25
Nov

[CRITIQUE]Göran Hugo Olsson – « Concerning Violence »

[L’intégralité de l’article ici : http://www.culturopoing.com/cinema/sorties-salles-cinema/goran-hugo-olsson-concerning-violence/20141125 ]

La société colonisée n‘est pas seulement décrite comme une société sans valeurs. L’indigène est déclaré imperméable à l‘éthique. Absence de valeurs, mais aussi négation des valeurs. Les valeurs, en effet, sont irréversiblement empoisonnées et infectées dès lors qu‘on les met en contact avec le peuple colonisé. Les coutumes du colonisé, ses traditions, ses mythes, surtout ses mythes, sont la marque même de cette indigence.

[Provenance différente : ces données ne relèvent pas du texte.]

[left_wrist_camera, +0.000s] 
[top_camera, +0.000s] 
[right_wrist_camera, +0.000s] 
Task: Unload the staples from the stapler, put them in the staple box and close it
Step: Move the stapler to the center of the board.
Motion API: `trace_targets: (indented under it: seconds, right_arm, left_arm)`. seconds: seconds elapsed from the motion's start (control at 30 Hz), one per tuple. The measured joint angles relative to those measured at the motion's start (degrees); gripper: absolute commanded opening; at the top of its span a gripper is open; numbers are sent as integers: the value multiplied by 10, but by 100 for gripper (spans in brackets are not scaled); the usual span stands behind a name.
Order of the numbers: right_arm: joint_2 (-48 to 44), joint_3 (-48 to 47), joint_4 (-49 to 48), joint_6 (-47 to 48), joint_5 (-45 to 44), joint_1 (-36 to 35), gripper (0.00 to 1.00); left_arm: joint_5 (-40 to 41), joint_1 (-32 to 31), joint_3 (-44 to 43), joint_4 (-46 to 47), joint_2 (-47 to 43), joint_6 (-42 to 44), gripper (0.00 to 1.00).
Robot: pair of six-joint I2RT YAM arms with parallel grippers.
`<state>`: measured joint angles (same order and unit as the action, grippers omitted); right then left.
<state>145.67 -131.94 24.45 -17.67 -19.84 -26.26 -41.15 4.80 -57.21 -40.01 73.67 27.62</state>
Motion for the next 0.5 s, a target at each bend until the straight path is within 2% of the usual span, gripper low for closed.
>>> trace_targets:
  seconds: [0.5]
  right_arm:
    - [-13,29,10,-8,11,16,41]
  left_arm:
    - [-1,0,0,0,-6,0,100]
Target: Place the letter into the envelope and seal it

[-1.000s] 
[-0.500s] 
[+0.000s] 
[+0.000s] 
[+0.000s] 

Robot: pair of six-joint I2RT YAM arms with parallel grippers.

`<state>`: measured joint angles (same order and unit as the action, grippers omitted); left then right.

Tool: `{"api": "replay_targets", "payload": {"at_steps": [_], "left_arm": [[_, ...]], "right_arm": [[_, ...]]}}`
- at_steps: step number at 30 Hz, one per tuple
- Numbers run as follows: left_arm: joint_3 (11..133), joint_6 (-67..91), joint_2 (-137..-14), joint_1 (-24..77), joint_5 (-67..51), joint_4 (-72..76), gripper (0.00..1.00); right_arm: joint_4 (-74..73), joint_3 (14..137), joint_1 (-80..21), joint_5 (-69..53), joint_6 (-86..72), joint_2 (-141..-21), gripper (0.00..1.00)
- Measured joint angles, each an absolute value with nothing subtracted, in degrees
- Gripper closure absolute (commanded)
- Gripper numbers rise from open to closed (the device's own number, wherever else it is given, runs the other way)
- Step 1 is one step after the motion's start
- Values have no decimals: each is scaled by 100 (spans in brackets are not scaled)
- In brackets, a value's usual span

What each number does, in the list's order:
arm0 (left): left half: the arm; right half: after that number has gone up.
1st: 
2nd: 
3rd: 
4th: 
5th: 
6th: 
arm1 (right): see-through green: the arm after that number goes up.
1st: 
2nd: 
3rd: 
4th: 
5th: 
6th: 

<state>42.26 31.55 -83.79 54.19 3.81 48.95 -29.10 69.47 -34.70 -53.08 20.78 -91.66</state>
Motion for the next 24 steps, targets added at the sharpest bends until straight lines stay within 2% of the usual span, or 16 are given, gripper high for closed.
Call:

Franz Fanon, Les damnés de la terre

Que la forme ne trompe pas : Concerning Violence, du suédois Göran Hugo Olsson n’est pas vraiment un documentaire. Du moins pas au sens informatif et télévisuel du terme, talking-heads et voix off inclus.Basé sur des images d’archives issues pour la plupart de fonds suédois, il s’aborde comme un essai autour d’un texte de Franz Fanon, écrivain français de Martinique travaillé par la question du racisme et du colonialisme, et dont le texte Les damnés de la terre (1961), source de ce film, fut préfacé à l’époque par Sartre.

concerningViolence

Film nécessaire sur nos péchés, Concerning Violence évoque une période toujours trouble et silencieuse du monde des dominants : celle de la fin du colonialisme, de la terre exsangue laissée à des peuples révoltés dont on continue aujourd’hui l’exploitation. Le silence des discours racistes, des hommes réduits à l’état d’objet. Film déflagration, intellectuel et pourtant tendu, la violence du titre est autant celle des oppresseurs et des oppressés en réponse, que celle du film tout entier, puissant objet de rage qui ne desserre jamais son étreinte sur le spectateur. Et si son titre complet est « 9 scènes de l’autodéfense anti-impérialiste », ce n’est pas pour rien : ce sont des tranches dans le vif plutôt qu’une somme auquel il tend.

[…]

Concerning Violence est un film-tract, dont les résonances sourdes parviennent comme autant de vagues heurter la situation mondialisée actuelle, rappelant les grandes heures du film politique ou du groupe Dziga Vertov, à une différence près. Car si le texte de Fanon est sa clef de voûte, l’ossature de l’analyse, il est aussi son fardeau : si la voix subjugue, force est de constater qu’à la différence d’autres films de montage comme La société du spectacle (que le réalisateur cite explicitement comme inspiration de son film dans le dossier de presse) ou même La Rage de Pasolini, Concerning Violence pêche par son absence assez forte de réelle dialectique entre le son et les images. Aveuglé par sa colère et étouffé par le texte de Fanon, il les réduit à une pure idée d’illustration, validation du son. C’est peut-être dans la matière de l’image qu’il aurait trouvé une potentielle porte de sortie à la répétition de son système, en creusant encore la dialectique de la violence.